Я не решилась спросить, что она хочет этим сказать, и уж тем более не стала допытываться, о ком идет речь. Я так и стояла, ничего не говоря, а она, казалось, была очень далеко от меня, недосягаемая и загадочная, мне представилось тяжкое бремя тайны, от которой она была неотделима.
Мне вдруг стало неловко, и я отвернулась. Хотелось покинуть зал, оказаться подальше от ее восторгов, от ее нездорового интереса. Дождь все еще лил, постепенно стихая. Я подошла к окну и посмотрела на парк, вновь впав в оцепенение, в которое поверг меня этот странный зал. Помолчав, она дотронулась до меня рукой, затянутой в перчатку.
– Дождь все идет, – сказала она, как бы желая снова пообщаться со мной, вернуть меня. Я посмотрела на нее, немного удивившись, а она продолжала с очень серьезным видом, показавшимся мне наигранным: – Вы как будто где-то далеко. – И добавила после паузы: – У вас найдется минутка? Тут внизу есть буфет. Пойдемте выпьем чаю, пока дождь не перестал.
Я была согласна выпить с ней чаю, забыть о зародышах, глядя на парк, который так успешно притворялся диким.
Следуя по коридорам за ее тонкой фигуркой, я думала, что есть что-то общее между парком с его идеальными лужайками, его ухоженными деревьями, которые во все времена подстригали так, чтобы они выглядели естественными, и этой женщиной лет тридцати, в которой за изысканно-глянцевой наружностью было что-то тревожное.
На застекленной веранде сидели несколько женщин, каждая одна за столиком, все в возрасте.
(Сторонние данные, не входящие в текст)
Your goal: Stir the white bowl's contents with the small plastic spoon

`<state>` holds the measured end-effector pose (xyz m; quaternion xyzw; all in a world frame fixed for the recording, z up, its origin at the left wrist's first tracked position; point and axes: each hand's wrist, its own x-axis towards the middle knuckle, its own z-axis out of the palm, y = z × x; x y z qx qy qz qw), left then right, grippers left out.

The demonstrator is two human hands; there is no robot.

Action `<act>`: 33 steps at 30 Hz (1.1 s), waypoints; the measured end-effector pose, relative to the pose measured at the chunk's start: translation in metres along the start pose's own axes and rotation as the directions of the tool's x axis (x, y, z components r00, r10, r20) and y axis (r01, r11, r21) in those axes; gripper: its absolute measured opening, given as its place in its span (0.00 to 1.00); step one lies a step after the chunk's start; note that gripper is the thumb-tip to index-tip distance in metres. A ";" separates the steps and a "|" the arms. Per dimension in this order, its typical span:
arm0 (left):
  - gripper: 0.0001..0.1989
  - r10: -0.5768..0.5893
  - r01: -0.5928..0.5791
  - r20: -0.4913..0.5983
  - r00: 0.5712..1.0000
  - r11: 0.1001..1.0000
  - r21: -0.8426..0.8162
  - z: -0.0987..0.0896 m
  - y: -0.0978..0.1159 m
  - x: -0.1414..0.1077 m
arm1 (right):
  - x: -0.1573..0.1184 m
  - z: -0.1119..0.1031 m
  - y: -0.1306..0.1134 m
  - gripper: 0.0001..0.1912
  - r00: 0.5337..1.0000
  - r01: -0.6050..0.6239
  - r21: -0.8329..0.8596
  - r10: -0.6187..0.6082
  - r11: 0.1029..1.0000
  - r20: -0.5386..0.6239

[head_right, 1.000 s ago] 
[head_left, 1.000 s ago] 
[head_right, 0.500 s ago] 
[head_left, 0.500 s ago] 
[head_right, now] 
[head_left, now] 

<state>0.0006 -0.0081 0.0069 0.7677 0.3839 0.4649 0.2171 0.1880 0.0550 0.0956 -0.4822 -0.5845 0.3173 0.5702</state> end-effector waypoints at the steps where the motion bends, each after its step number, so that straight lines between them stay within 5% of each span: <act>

Она что-то говорила мне тихим голосом, а я смотрела на этих пенсионерок, спрашивая себя, почему бы им не устроиться всем вместе за большим круглым столом в глубине веранды. Но им, похоже, нравилось одиночество, наверно, они устали от общества за свою долгую жизнь и поэтому хотели сидеть каждая за своим столиком, напротив пустого стула, в пронизанной светом серой тишине этого весеннего утра.
– Я работаю стюардессой, много летаю, это сложно, понимаете. Я хочу сказать, для моей жизни. У нас есть график, его составляют за две недели, но иногда меня просят заменить кого-то в последний момент… Да, нелегко…
Я смотрела в окно и видела деревья в тонкой сеточке воды. Птичье пение падало в тишину зала серебряным крючком, на который я так хотела бы клюнуть, хотя и знала, что связанная с ним ностальгия подействует как смертельный яд.
Она не задала ни одного вопроса обо мне, от застенчивости или равнодушия, не знаю, но назвала свое имя: Ингрид.
Ингрид как будто появилась из ниоткуда, не принадлежала ни к какой социальной категории. Что-то в ней было особенное. Глядя на нее, я подумала, что свои черты она могла позаимствовать у художника эпохи Возрождения: маленький носик и высокий белый лоб, озарявший лицо мягким светом.